• **EXERCISE PROMPT**: Across the data below, how many lines have the word "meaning" in them? Give the number and nothing else.

• **ENTRIES SUPPLIED**:
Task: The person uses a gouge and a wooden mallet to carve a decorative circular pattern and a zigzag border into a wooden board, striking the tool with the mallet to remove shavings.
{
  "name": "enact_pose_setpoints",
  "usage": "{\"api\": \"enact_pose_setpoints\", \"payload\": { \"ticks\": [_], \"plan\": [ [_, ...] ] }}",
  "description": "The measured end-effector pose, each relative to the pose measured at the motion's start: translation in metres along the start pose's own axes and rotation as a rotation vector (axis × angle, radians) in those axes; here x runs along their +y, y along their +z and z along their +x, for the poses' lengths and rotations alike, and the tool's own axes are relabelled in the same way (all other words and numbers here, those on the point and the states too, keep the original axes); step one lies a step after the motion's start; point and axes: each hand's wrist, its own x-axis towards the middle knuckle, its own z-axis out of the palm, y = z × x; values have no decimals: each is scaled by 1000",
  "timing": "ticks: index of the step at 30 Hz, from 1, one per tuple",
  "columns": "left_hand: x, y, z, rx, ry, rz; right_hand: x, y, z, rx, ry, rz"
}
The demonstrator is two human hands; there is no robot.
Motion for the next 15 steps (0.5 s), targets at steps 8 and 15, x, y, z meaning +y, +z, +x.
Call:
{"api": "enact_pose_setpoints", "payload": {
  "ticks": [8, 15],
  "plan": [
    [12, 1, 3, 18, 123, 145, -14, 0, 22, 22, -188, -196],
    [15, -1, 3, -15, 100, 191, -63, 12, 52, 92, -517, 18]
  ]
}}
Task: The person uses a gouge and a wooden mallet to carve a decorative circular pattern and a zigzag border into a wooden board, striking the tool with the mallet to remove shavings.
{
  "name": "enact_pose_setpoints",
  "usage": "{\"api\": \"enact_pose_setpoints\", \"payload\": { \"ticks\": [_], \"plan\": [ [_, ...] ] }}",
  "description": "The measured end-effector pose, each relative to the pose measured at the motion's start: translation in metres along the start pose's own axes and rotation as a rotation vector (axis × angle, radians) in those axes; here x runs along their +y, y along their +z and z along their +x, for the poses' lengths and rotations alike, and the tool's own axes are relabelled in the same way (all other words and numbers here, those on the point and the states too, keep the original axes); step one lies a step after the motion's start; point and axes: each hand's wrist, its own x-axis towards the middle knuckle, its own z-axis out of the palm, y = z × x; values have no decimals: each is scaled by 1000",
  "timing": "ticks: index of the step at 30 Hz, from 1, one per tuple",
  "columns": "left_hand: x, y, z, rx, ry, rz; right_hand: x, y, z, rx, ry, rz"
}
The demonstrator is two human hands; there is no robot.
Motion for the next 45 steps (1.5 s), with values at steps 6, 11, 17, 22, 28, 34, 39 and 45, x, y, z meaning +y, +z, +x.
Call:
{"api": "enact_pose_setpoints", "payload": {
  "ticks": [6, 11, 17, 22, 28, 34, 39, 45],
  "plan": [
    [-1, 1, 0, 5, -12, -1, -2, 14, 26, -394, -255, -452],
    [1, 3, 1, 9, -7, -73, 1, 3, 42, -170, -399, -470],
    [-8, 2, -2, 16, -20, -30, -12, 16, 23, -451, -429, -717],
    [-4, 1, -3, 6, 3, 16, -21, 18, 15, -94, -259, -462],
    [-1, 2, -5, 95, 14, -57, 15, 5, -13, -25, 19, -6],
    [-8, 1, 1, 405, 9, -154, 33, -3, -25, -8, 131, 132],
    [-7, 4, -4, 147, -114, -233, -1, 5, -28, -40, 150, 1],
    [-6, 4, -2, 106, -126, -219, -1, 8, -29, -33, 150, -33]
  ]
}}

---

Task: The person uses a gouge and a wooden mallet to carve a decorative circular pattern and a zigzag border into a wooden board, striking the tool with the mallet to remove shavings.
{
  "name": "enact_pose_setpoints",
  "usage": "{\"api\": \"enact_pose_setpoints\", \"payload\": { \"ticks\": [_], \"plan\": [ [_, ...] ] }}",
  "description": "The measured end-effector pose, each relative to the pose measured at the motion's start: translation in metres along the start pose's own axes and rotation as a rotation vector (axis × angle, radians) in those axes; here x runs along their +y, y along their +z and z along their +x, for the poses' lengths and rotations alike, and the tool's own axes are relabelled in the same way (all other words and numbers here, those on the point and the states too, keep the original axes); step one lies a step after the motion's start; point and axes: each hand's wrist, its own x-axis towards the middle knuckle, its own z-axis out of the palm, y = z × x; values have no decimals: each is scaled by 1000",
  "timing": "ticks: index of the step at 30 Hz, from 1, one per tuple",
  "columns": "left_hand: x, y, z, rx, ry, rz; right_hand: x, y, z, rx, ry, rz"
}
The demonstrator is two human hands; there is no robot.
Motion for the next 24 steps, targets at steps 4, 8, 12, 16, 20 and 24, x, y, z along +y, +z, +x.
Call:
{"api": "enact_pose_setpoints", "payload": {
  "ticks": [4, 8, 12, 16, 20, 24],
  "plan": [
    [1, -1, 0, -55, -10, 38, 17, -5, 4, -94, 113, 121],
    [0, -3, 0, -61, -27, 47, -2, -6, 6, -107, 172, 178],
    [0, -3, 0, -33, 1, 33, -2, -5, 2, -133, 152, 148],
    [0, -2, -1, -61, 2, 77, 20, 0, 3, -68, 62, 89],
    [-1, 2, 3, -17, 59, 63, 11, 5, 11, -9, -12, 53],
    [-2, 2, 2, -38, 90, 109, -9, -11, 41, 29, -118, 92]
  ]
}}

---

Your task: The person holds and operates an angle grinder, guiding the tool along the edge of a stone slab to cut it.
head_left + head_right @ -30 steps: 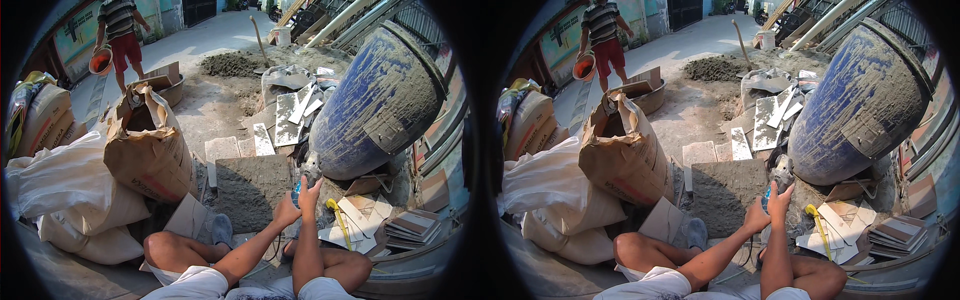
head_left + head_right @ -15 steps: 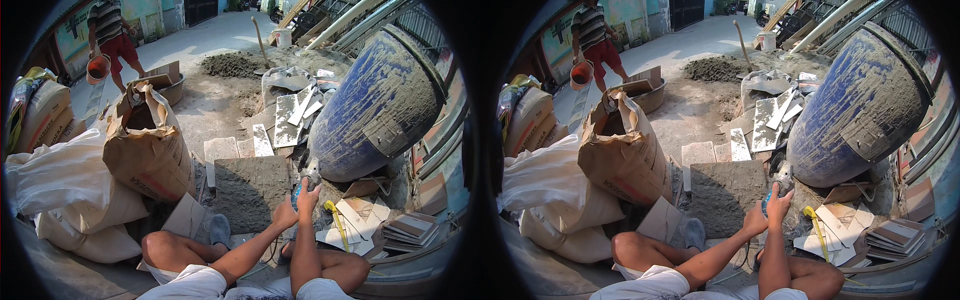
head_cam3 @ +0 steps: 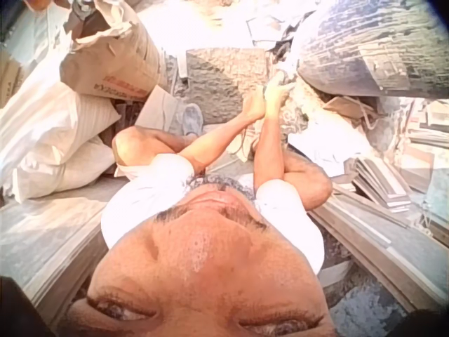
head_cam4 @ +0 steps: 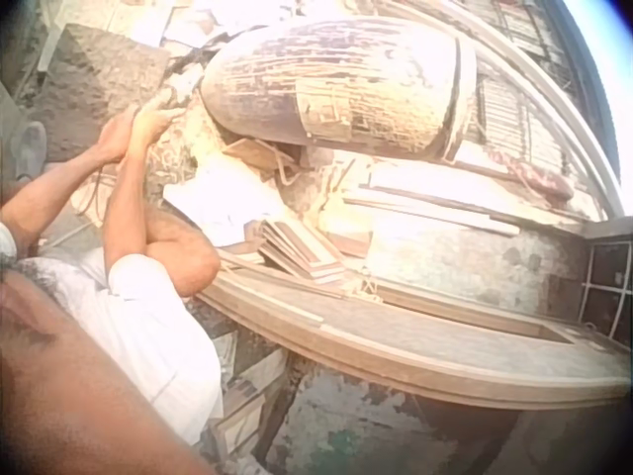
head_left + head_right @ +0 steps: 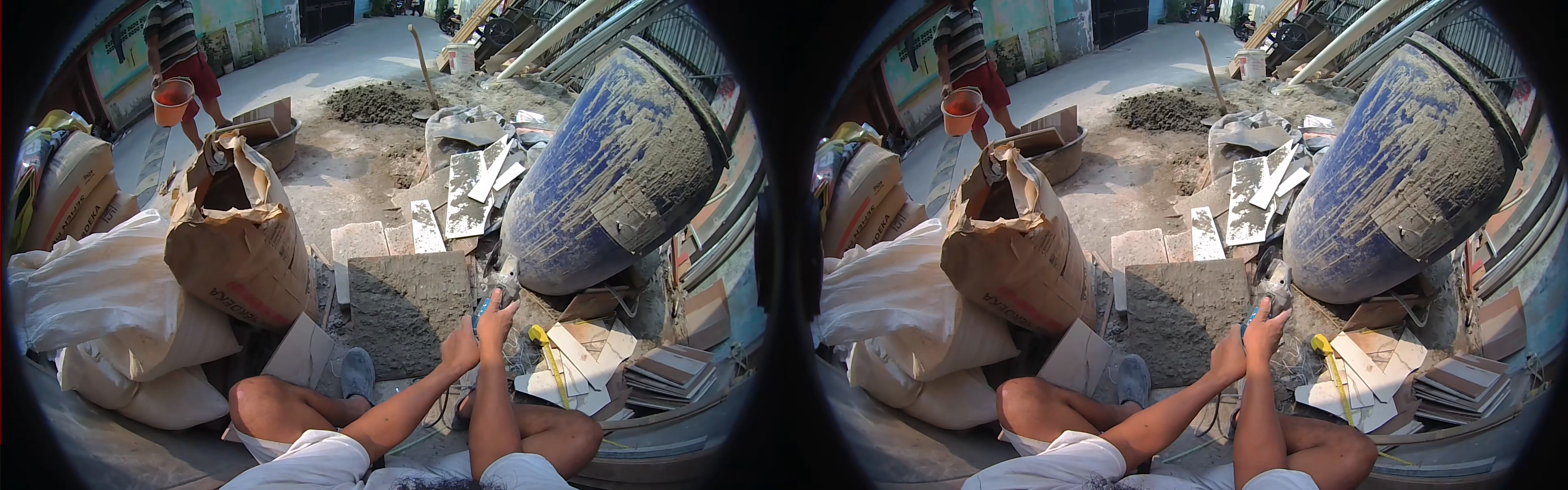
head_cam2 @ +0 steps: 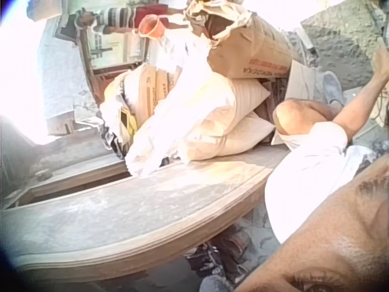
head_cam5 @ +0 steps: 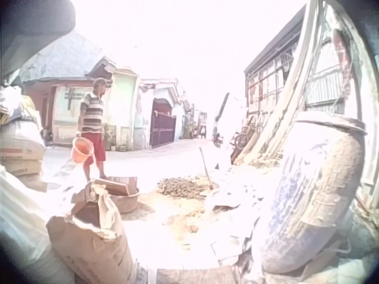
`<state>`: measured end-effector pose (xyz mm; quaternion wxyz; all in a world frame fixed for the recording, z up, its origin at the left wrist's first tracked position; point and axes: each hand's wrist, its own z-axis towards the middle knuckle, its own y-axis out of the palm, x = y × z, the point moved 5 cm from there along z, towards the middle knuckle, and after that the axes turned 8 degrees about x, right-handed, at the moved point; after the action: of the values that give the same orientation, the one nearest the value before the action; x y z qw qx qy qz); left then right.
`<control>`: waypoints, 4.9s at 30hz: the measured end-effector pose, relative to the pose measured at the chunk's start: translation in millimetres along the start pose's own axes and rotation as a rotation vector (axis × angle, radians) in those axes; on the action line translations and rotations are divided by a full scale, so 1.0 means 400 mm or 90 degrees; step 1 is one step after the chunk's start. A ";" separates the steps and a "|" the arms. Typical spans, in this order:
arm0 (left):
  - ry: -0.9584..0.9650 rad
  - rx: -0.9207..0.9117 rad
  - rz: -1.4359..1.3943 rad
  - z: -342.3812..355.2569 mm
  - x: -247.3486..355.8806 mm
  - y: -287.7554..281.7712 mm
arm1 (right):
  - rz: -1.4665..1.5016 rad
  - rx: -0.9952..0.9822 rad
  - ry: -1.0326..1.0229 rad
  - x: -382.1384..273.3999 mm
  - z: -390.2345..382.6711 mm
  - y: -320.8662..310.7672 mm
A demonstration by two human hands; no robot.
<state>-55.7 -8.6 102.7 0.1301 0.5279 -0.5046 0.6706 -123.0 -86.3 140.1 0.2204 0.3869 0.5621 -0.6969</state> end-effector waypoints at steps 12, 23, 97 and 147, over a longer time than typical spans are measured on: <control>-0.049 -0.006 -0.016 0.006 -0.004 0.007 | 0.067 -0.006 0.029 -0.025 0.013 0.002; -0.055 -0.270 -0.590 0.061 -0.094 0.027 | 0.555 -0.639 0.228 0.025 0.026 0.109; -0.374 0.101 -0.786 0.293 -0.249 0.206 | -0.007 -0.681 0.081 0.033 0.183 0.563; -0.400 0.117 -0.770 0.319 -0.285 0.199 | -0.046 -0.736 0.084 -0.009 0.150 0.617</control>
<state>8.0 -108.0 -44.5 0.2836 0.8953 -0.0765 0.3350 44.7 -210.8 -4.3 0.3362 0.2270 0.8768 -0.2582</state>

• **SOLUTION BELOW**: 2